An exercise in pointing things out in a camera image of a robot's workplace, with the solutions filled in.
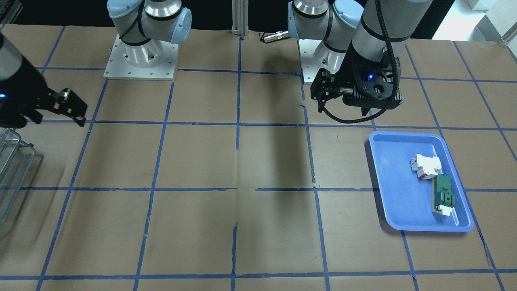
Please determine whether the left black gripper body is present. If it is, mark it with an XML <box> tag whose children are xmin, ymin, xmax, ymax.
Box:
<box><xmin>335</xmin><ymin>45</ymin><xmax>403</xmax><ymax>110</ymax></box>

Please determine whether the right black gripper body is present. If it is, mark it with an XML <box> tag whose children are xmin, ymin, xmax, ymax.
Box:
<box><xmin>0</xmin><ymin>61</ymin><xmax>50</xmax><ymax>129</ymax></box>

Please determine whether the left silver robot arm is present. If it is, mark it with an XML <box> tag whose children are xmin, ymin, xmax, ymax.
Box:
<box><xmin>288</xmin><ymin>0</ymin><xmax>431</xmax><ymax>116</ymax></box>

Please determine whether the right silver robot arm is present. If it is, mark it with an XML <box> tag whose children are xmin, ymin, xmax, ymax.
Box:
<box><xmin>0</xmin><ymin>0</ymin><xmax>192</xmax><ymax>129</ymax></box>

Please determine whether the white circuit breaker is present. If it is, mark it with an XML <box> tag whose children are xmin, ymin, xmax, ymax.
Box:
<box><xmin>410</xmin><ymin>154</ymin><xmax>442</xmax><ymax>180</ymax></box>

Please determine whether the blue plastic tray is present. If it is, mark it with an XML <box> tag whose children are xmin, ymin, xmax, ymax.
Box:
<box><xmin>369</xmin><ymin>131</ymin><xmax>473</xmax><ymax>232</ymax></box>

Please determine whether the green terminal block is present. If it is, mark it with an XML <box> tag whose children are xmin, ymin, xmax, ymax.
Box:
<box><xmin>431</xmin><ymin>174</ymin><xmax>456</xmax><ymax>217</ymax></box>

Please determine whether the black braided cable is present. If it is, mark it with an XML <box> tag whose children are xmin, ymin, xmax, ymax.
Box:
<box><xmin>319</xmin><ymin>0</ymin><xmax>403</xmax><ymax>123</ymax></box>

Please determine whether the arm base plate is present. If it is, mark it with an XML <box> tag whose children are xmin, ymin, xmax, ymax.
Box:
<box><xmin>298</xmin><ymin>39</ymin><xmax>347</xmax><ymax>84</ymax></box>
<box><xmin>103</xmin><ymin>36</ymin><xmax>180</xmax><ymax>81</ymax></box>

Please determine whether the wire mesh shelf basket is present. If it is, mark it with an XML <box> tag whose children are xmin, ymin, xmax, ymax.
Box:
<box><xmin>0</xmin><ymin>128</ymin><xmax>36</xmax><ymax>224</ymax></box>

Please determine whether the silver cable connector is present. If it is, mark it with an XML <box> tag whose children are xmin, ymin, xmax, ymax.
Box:
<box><xmin>260</xmin><ymin>31</ymin><xmax>290</xmax><ymax>44</ymax></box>

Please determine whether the aluminium frame post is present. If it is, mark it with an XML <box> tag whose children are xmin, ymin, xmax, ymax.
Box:
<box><xmin>231</xmin><ymin>0</ymin><xmax>249</xmax><ymax>39</ymax></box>

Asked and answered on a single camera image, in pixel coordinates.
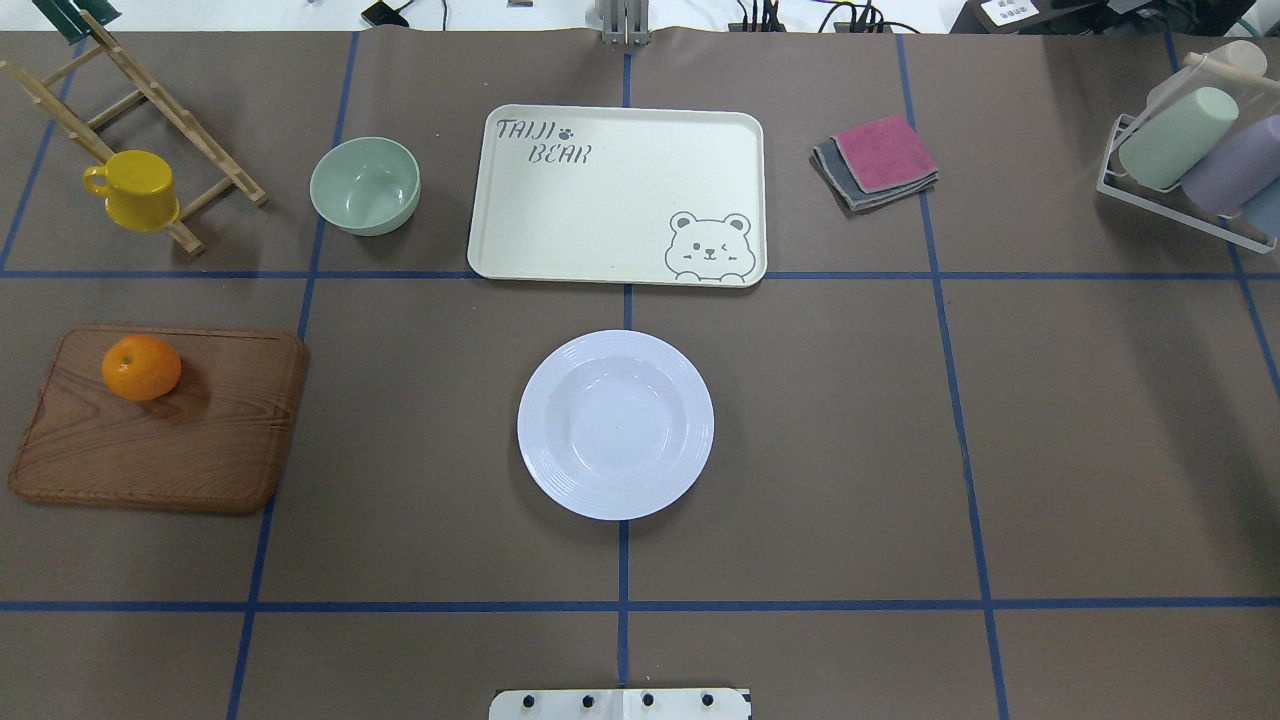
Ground orange fruit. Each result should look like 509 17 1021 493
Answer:
100 334 183 402

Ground cream bear tray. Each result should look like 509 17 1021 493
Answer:
467 104 768 288

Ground white ribbed plate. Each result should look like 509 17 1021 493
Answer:
516 331 716 521

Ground grey cloth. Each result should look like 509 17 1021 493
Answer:
812 138 938 213

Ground green bowl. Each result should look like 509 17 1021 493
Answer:
308 136 422 237

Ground pink cloth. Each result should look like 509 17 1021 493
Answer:
832 114 938 193

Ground black power strip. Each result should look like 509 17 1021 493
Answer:
724 1 892 35

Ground wooden cutting board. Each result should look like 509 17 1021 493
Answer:
9 324 308 514

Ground small black device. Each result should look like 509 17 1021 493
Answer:
360 0 413 28

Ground yellow mug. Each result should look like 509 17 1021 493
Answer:
82 149 180 232

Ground white cup rack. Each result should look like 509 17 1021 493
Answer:
1096 51 1279 254

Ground light green cup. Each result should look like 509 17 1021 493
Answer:
1117 87 1239 190

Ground wooden dish rack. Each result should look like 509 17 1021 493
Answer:
0 8 269 256

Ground purple cup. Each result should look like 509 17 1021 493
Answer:
1180 114 1279 217

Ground beige cup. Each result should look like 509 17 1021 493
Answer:
1146 40 1268 109

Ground dark green cup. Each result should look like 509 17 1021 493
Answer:
31 0 122 45

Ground aluminium frame post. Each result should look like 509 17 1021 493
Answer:
595 0 652 46

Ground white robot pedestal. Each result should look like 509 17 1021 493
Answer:
488 687 753 719

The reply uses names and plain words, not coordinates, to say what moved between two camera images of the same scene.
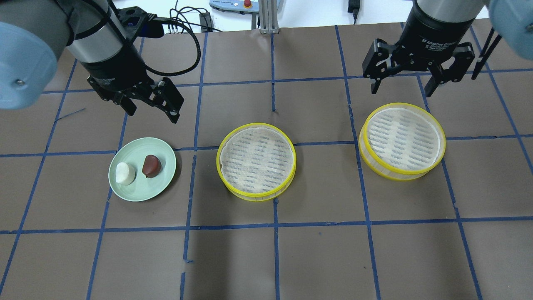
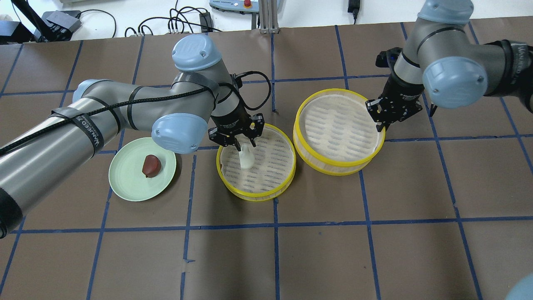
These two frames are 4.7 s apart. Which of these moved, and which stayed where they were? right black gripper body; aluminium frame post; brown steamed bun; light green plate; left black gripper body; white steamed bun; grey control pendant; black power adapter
Moved: right black gripper body; left black gripper body; white steamed bun
Stayed: brown steamed bun; light green plate; black power adapter; aluminium frame post; grey control pendant
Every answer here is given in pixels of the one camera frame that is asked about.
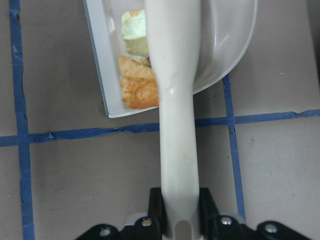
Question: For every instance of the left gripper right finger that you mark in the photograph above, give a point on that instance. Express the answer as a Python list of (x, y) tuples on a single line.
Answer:
[(208, 213)]

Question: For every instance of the beige hand brush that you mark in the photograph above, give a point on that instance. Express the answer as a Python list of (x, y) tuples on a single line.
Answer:
[(173, 30)]

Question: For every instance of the bread piece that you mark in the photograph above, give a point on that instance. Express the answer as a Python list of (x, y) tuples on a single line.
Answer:
[(134, 34), (138, 84)]

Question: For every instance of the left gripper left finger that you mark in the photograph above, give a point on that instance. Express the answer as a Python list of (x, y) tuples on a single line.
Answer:
[(157, 213)]

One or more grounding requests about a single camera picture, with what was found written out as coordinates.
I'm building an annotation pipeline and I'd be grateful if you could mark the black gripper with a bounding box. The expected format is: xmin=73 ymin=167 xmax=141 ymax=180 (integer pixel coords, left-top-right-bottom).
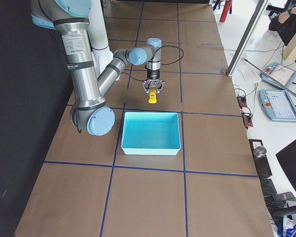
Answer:
xmin=142 ymin=69 xmax=165 ymax=94

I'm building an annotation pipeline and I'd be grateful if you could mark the yellow beetle toy car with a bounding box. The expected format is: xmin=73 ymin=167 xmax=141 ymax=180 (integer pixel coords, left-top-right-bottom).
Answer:
xmin=148 ymin=89 xmax=157 ymax=104

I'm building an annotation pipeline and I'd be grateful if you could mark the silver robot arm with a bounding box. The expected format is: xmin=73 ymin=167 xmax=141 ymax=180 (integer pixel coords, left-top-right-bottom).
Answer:
xmin=31 ymin=0 xmax=165 ymax=136

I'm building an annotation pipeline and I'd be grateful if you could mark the turquoise plastic bin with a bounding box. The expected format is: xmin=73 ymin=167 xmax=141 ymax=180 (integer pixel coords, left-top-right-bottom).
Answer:
xmin=121 ymin=112 xmax=181 ymax=156

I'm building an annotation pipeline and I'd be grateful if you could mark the black orange connector box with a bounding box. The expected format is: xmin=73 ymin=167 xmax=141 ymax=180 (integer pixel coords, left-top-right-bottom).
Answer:
xmin=237 ymin=96 xmax=247 ymax=108

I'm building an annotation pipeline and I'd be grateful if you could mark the red cylinder bottle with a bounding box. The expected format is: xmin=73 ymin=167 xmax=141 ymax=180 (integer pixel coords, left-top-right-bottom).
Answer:
xmin=220 ymin=0 xmax=232 ymax=23

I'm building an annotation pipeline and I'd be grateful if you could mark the near blue teach pendant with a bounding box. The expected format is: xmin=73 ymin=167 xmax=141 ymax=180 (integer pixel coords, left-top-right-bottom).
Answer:
xmin=259 ymin=89 xmax=296 ymax=122

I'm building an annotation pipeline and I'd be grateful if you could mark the blue teach pendant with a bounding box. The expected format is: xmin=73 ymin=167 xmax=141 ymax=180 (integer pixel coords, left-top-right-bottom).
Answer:
xmin=259 ymin=89 xmax=296 ymax=122
xmin=263 ymin=62 xmax=296 ymax=87

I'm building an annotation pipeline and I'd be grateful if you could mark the far blue teach pendant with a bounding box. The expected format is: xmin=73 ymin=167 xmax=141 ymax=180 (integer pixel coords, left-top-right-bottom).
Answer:
xmin=263 ymin=62 xmax=296 ymax=87

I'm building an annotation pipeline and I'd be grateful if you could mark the black flat stand base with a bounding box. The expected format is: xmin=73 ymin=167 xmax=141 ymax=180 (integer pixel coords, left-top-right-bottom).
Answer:
xmin=249 ymin=139 xmax=272 ymax=178

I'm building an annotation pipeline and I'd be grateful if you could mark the seated person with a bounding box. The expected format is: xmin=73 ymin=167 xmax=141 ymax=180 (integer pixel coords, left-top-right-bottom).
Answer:
xmin=268 ymin=6 xmax=296 ymax=46

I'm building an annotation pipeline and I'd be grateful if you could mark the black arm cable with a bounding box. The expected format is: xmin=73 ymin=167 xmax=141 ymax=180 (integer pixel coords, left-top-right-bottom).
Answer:
xmin=123 ymin=44 xmax=185 ymax=81

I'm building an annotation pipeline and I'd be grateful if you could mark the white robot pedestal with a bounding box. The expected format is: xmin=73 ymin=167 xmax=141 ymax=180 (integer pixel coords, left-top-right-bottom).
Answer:
xmin=87 ymin=0 xmax=114 ymax=82

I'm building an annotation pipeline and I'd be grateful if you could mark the aluminium frame post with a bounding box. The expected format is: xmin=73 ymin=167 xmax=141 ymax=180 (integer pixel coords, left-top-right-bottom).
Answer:
xmin=226 ymin=0 xmax=269 ymax=77

# # #

Reproduce every line from the preceding data in which the word "base" can be found.

Please determine whether the arm base plate is present. If it is, mark it with an XML <box> tag whose children are xmin, ymin, xmax, ymax.
I'm building an annotation pipeline and I'd be grateful if you could mark the black flat stand base with a bounding box. The expected format is: xmin=73 ymin=167 xmax=141 ymax=180 (integer pixel coords, left-top-right-bottom).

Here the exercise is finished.